NEW DELHI: Dingko Singh, the former Asian Games gold medallist boxer who is fighting a relapse of bile duct cancer, tested positive for Covid-19 in Imphal on Saturday.
Dingko, who undertook a 2,400-km road journey over two days to return to Manipur by a special ambulance from Delhi, was quarantined at a city hotel from May 22 on his arrival. The mandatory Covid-19 test before discharge from the quarantine centre returned positive on Saturday. Wife Babai Devi, who travelled with Dingko, has tested negative.
Dingko told TOI that doctors had confirmed the positive test. “They informed me yesterday, I was all ready to go home from the quarantine centre and now I’m back, admitted at the hospital,” he said. “Despite my condition, the doctors are confident I will be alright soon,” he added.
Before being discharged from Delhi’s Institute of Liver and Biliary Sciences (ILBS) on May 19, Dingko had undergone the mandatory Covid-19 test and had tested negative.

Dingko Singh, right, with his wife in an ambulance
More than 40 staff and patients at the institute have tested positive since the outbreak of the pandemic, a senior official at ILBS confirmed. Dingko had been admitted to the ILBS on April 26 and was discharged on May 19 because chemotherapy could not be administered due to a spike in his jaundice.
As Delhi became one of the major Covid-19 hotspots in the country, Dingko was quarantined in his room at the ILBS given his compromised immunity.
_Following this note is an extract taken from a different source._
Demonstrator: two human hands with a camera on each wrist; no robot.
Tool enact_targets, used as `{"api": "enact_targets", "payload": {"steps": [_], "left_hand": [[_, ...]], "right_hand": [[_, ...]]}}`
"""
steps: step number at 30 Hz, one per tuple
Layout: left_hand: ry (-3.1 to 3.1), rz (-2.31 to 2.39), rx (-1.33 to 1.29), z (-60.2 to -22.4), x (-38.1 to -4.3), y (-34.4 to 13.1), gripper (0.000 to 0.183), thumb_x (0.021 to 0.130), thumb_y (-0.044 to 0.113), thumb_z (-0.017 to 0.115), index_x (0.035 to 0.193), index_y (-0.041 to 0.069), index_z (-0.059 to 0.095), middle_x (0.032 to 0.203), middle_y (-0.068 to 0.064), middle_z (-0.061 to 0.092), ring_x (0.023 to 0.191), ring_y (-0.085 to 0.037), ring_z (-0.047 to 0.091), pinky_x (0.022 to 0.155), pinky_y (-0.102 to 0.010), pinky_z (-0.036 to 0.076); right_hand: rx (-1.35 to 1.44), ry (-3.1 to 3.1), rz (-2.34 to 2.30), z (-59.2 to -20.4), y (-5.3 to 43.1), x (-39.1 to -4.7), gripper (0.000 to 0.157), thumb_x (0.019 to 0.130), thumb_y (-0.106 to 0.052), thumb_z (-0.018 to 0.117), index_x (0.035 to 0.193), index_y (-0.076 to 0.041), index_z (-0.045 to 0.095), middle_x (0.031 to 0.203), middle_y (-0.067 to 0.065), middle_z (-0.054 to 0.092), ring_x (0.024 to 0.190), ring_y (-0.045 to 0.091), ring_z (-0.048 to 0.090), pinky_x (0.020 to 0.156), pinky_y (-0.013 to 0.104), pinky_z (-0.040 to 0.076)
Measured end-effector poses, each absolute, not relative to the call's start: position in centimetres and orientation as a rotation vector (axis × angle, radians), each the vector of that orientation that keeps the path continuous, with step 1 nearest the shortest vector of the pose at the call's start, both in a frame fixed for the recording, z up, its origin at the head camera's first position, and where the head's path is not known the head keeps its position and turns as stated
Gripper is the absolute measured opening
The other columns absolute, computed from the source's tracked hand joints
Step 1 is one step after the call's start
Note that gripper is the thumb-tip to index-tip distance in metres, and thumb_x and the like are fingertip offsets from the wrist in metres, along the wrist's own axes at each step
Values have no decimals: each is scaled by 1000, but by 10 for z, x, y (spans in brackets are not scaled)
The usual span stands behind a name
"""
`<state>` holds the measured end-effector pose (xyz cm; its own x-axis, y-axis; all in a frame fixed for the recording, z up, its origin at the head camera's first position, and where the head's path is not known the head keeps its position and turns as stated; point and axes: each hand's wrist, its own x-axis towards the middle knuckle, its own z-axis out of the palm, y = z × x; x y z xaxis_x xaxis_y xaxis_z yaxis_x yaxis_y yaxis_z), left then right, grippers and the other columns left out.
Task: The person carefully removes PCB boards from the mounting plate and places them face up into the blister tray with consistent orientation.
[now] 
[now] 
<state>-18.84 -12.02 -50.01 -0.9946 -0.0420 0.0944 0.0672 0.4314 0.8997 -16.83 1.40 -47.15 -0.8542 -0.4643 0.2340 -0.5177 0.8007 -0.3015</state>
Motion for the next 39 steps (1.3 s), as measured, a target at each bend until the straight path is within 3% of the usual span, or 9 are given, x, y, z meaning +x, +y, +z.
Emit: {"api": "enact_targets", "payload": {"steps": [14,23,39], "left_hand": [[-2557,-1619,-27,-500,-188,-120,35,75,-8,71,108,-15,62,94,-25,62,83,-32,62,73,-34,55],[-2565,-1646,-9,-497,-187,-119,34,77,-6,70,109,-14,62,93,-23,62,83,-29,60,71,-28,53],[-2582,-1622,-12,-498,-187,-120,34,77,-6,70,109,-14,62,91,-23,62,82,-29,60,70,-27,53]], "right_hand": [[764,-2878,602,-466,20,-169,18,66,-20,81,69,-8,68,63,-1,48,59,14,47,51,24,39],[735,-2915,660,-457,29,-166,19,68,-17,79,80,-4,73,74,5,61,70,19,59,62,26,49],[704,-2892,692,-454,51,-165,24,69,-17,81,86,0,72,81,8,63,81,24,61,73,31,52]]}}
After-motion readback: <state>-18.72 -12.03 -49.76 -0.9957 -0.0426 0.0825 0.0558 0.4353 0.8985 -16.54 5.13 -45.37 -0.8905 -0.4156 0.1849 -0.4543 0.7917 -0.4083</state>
It was thought fit for him to leave especially since his treatment couldn’t be continued.
It has been a tough year for the 41-year-old former bantamweight boxer, who was airlifted from Imphal, courtesy efforts of the Boxing Federation of India, after his scheduled radiotherapy at Delhi was greatly delayed due to the lockdown. On examination, the doctors decided that his condition first needed chemotherapy instead, but even that could not be administered since his jaundice had not subsided.
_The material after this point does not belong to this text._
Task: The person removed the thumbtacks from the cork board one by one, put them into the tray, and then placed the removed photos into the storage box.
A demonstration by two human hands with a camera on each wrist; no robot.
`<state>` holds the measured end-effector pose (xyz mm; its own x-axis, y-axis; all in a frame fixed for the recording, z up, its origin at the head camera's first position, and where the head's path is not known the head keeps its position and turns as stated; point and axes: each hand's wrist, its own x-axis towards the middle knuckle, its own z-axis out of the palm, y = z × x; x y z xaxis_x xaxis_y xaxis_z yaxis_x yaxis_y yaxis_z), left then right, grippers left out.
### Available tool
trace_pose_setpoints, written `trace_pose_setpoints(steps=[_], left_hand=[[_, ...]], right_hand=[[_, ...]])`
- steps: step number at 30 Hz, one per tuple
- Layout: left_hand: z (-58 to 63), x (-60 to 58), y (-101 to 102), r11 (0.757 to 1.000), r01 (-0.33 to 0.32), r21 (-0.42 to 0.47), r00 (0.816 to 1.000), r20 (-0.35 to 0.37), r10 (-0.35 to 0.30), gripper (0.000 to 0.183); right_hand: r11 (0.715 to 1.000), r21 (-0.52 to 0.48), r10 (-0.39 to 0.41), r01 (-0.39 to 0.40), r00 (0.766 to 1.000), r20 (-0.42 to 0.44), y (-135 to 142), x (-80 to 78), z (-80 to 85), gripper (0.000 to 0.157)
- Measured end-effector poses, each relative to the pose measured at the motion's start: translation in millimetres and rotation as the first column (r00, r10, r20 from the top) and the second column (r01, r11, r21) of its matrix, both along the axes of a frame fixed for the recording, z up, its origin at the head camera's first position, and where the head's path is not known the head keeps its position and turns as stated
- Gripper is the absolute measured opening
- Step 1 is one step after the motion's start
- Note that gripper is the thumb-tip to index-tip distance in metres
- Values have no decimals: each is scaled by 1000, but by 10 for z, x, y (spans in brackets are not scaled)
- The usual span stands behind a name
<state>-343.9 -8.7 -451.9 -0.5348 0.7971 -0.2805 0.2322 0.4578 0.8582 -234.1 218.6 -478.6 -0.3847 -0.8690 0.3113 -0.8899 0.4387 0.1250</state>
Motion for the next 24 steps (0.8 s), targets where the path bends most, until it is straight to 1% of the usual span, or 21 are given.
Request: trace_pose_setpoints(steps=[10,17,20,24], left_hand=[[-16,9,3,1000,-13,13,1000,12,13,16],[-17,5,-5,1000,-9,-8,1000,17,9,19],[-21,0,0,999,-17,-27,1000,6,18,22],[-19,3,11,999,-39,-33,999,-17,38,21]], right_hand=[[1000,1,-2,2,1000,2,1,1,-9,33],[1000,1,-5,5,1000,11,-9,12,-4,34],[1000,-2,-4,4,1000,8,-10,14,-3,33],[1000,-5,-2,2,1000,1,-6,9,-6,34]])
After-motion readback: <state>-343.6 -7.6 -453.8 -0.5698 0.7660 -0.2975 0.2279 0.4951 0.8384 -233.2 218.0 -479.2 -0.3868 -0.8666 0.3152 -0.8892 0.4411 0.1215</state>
In January, Dingko had contracted jaundice and was admitted to the ILBS, where a strong relapse of cholangiocarcinoma, a form of liver cancer, was suspected. Radiation was suggested since he had already undergone an entire cycle of chemotherapy in 2017, but it had to be put off due to a low blood count. He returned home in early March after spending over six weeks at the ILBS, hoping to improve his blood count.